Vereador diz que Carnaval é culto a orixás com dinheiro público e fonte de lucro para tráfico e prostituição (Setor1/Band/UOL)

Vereador diz que Carnaval é culto a orixás com dinheiro público e fonte de lucro para tráfico e prostituição

Foto: Unidos de Padre Miguel, 2017 – Fernando Grilli/Riotur

O vereador Otoni de Paula (PSC), do Rio de Janeiro, defendeu em discurso no plenário da Câmara Municipal o corte de verba para as escolas de samba da cidade. Em tom histriônico, Otoni nega que a decisão do prefeito Marcelo Crivella tenha motivação religiosa e fez duros ataques ao Carnaval.

“O Carnaval do bussines, da indústria, da Marquês de Sapucaí, se tornou culto aos orixás, guias e caboclos com dinheiro público”, declarou Otoni. “Despacho é cultura, galinha preta na esquina é cultura, cachaça pra orixá cultura. Só não é cultura quando fala de evangélico”, completou. O vídeo foi publicado nesta quinta-feira no perfil do parlamentar.

O vereador leu a letra de sambas da União da Ilha, Império da Tijuca e Unidos de Padre Miguel, com temática afro, para defender sua posição.

“Se é (por motivo) religioso, Crivella tem que cortar 100%”, disparou.

“Lucro para o tráfico”

Otoni acusou o Carnaval de se “fonte de lucro” para prostituição, promiscuidade e tráfico de drogas.

“Em três dias de Carnaval, se consome mais entorpecente do que em três meses de tráfico”, afirmou, sem dizer de onde havia tirado os dados, mas justificando a ausência de fonte alegando falta de transparência da Liesa. “(A Liesa) Vai abrir a caixa-preta do Carnaval? Não vai, meu irmão”, desafiou.

“Quem vai (ao Sambódromo) volta com o seguinte relatório: é sacanagem a céu aberto, prostituição e mulher pelada. E vem me contar que não…”, disse.

Otoni encerrou o discurso defendendo a privatização do Carnaval, sem detalhar a proposta.

“Quer ir sambar? Samba. Mas não com o meu dinheiro. Quer marchar para Jesus? Marcha, mas não marcha com o meu dinheiro. Quer ter orgulho de ser gay? Pode soltar a franga, mas não solta com meu dinheiro”, declarou.

Entenda o caso

Crivella anunciou que pretende cortar em 50% a verba destinada às escolas de samba para investir em creches.
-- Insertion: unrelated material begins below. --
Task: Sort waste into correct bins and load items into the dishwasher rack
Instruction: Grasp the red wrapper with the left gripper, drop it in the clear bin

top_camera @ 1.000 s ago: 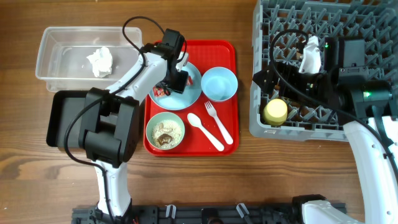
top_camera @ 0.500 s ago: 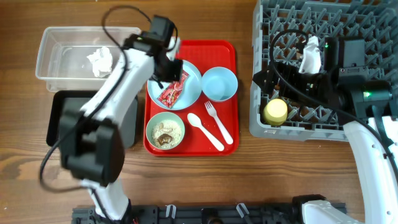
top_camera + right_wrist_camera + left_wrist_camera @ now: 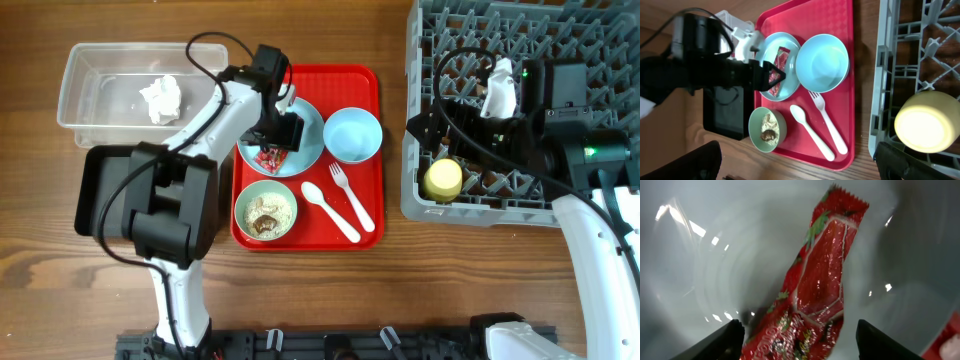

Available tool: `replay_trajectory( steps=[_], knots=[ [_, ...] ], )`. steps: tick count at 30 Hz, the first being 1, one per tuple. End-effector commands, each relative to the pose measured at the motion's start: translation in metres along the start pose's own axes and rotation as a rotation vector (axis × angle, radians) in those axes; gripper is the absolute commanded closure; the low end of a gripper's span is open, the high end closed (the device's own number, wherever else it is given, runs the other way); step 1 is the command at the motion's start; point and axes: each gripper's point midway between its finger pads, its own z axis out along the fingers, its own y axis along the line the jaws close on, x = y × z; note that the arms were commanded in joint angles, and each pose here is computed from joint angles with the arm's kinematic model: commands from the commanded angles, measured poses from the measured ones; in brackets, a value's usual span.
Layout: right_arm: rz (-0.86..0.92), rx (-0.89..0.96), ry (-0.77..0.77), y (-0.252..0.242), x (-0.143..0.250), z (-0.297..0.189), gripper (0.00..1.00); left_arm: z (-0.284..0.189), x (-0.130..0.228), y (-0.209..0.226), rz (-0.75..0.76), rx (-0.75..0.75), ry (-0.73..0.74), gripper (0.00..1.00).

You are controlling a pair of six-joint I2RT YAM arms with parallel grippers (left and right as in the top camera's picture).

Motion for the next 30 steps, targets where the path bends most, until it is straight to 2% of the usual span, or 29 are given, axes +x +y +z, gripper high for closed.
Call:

O valor em 2017 foi de R$ 24 milhões, sendo R$ 2 milhões para cada agremiação. Como em 2018 serão 13 escolas no Grupo Especial, a expectativa era que o montante chegasse a R$ 26 milhões. Mas, conforme a Riotur (Empresa Municipal de Turismo do Rio de Janeiro), responsável por organizar a festa, já confirmou, o valor ficará mesmo em R$ 13 milhões.

A Liesa (Liga Independente das Escolas de Samba) anunciou que, sem os R$ 13 milhões, os desfiles ficam inviáveis em 2018, e decidiu suspender as apresentações até que as partes cheguem a um acordo. A entidade espera conseguir um encontro com o prefeito, algo que vem tentando há meses, sem sucesso.
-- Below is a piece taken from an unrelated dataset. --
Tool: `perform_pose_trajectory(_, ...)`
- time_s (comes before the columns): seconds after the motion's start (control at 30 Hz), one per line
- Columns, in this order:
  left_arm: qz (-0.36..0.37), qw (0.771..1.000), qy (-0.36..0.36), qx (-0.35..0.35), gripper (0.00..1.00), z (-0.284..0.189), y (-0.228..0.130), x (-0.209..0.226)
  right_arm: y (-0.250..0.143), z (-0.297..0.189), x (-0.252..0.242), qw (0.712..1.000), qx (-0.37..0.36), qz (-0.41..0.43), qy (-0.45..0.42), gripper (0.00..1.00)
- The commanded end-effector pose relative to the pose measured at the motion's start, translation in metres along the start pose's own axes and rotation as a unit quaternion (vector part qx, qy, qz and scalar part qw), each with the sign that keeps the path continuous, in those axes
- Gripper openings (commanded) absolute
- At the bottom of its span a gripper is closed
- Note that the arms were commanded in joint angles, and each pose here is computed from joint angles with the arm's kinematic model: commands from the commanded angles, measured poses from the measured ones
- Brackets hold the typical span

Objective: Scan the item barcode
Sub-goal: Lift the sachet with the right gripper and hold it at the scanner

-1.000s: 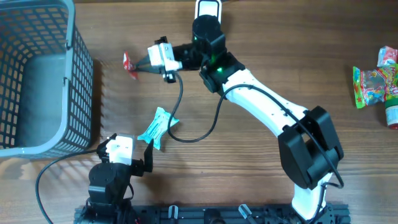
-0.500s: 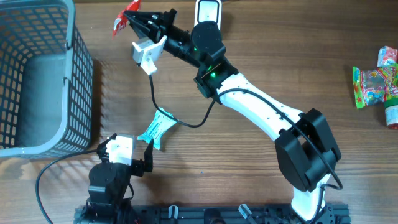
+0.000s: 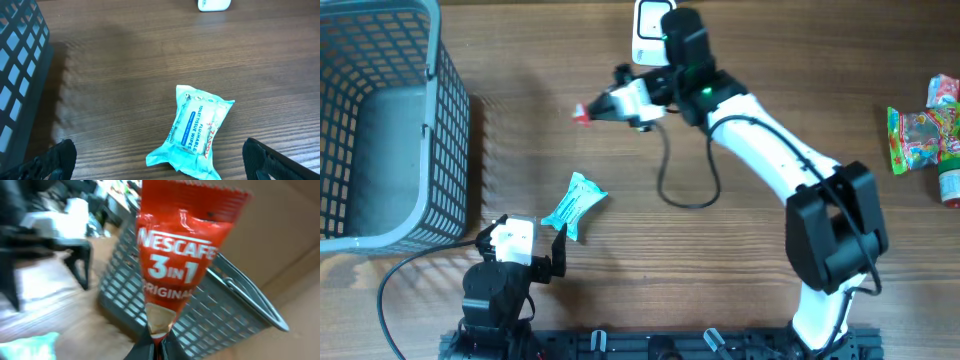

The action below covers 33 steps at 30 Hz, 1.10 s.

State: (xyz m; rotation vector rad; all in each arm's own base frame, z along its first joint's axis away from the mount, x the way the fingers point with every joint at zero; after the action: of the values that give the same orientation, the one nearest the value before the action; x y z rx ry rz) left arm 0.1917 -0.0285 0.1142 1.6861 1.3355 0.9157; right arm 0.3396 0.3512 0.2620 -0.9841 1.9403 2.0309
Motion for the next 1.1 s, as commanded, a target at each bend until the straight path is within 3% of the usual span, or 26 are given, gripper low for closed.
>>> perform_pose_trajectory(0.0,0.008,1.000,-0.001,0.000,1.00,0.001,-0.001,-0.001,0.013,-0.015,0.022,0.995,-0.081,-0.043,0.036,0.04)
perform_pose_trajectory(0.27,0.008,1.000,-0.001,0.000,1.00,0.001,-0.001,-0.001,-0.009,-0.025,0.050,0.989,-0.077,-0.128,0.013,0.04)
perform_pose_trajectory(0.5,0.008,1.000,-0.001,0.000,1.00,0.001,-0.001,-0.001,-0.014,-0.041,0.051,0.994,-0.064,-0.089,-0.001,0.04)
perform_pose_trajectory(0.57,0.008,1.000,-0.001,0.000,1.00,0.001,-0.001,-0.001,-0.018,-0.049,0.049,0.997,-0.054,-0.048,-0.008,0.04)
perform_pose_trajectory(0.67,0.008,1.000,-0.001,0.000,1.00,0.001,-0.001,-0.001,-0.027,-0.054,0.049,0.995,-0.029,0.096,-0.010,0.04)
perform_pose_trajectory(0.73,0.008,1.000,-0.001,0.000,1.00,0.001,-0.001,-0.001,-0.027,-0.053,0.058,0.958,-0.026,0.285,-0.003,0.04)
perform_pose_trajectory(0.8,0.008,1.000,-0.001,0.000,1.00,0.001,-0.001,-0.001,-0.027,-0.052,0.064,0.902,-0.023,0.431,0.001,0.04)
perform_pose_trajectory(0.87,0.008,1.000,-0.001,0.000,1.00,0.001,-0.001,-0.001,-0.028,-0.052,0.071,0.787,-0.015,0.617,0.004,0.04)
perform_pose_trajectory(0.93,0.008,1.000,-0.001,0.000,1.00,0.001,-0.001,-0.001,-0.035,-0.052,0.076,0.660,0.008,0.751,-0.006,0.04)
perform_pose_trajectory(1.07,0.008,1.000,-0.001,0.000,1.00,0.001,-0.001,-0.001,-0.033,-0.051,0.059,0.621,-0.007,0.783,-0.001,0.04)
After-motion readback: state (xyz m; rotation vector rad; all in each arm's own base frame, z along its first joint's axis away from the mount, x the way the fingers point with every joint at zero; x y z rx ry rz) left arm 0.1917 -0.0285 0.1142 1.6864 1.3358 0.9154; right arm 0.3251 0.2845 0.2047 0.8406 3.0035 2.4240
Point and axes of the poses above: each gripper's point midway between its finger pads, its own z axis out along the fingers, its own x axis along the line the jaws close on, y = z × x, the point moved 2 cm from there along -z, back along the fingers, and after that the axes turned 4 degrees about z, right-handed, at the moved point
A Riotur disse, em nota, que o Carnaval está garantido e afirmou que vai buscar na iniciativa provada os recursos para as escolas. Mas confirma que as creches são prioridade.

Em resposta, sambistas realizaram um protesto no sábado. O grupo se concentrou em frente ao edifício administrativo da prefeitura, na Cidade Nova, e caminhou até a Marquês de Sapucaí.
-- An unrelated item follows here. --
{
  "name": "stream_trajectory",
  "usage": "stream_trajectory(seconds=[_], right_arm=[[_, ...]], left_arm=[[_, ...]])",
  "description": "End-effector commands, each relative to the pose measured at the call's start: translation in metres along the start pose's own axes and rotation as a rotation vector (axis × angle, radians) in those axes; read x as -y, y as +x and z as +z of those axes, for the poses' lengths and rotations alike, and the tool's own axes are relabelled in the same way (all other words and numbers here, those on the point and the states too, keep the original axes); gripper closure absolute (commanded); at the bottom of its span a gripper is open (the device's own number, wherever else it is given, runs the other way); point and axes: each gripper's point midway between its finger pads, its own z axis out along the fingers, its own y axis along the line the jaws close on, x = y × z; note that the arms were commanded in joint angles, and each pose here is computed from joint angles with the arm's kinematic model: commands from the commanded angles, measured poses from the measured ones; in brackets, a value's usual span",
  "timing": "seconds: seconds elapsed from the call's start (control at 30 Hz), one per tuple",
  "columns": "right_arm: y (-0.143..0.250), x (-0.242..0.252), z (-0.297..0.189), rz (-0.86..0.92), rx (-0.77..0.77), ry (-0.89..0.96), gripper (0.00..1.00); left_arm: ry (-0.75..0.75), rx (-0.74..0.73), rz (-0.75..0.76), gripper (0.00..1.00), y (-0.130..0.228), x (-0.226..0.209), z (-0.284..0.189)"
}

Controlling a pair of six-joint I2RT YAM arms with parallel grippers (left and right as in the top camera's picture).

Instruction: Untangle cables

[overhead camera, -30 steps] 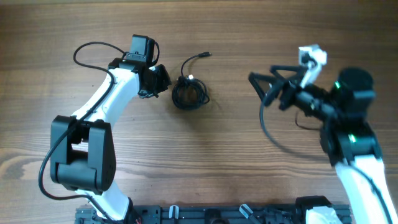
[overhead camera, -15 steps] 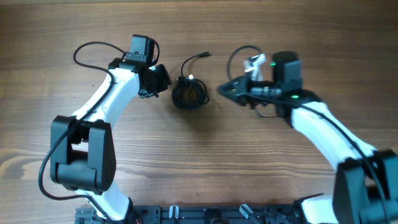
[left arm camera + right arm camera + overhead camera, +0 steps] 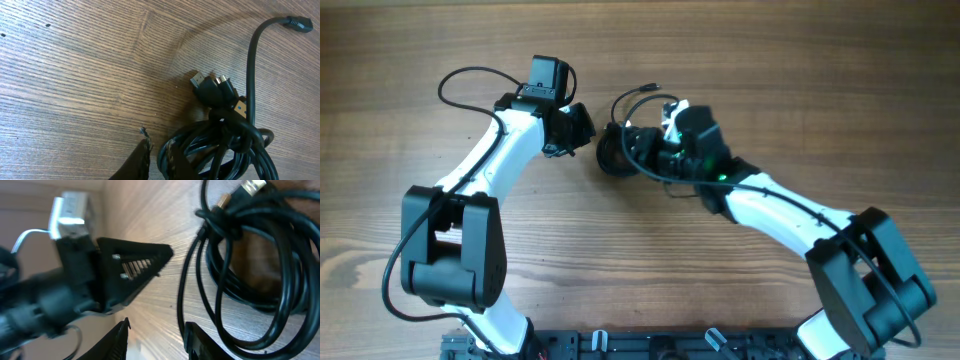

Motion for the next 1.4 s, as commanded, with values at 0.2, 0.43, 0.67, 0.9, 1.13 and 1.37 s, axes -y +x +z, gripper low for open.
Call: stream_trajectory(seconds=[0.2,0.43,0.67,0.9,1.13,1.37], right_arm=[[0.017,0.066,0.004,0.046,0.105,0.334,0.62],[0.015,0.088,-0.006,0.055,0.138,0.438,0.62],[0.009,0.091,-0.008,0.049,0.173,0.455,0.61],[-0.016,0.077,-0.008,0.02,0.303,0.409,0.56],[-0.01,0.077,-0.001,0.033,0.293,0.401,0.55],[-0.003,0.102,0.008,0.033,0.268,0.462,0.81]], left_arm=[[0.002,0.001,0.02,0.84,-0.001,0.002,0.001],[0.002,0.001,0.02,0.83,-0.001,0.002,0.002],[0.002,0.0,0.02,0.82,-0.001,0.002,0.002],[0.002,0.0,0.019,0.82,-0.001,0.002,0.001],[0.002,0.0,0.02,0.82,-0.001,0.002,0.002],[0.002,0.0,0.02,0.82,-0.001,0.002,0.002]])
O prefeito de Duque de Caxias, Washington Reis, se prontificou a ajudar e ofereceu levar os desfiles para a cidade da Baixada Fluminense. “A festa traz receita, movimenta a economia. Tem dinheiro para tudo. Se puder levar a Sapucaí para Caxias, eu banco. Vai dar lucro, traz turistas, é importante para a cidade”, disse Reis ao jornal Extra.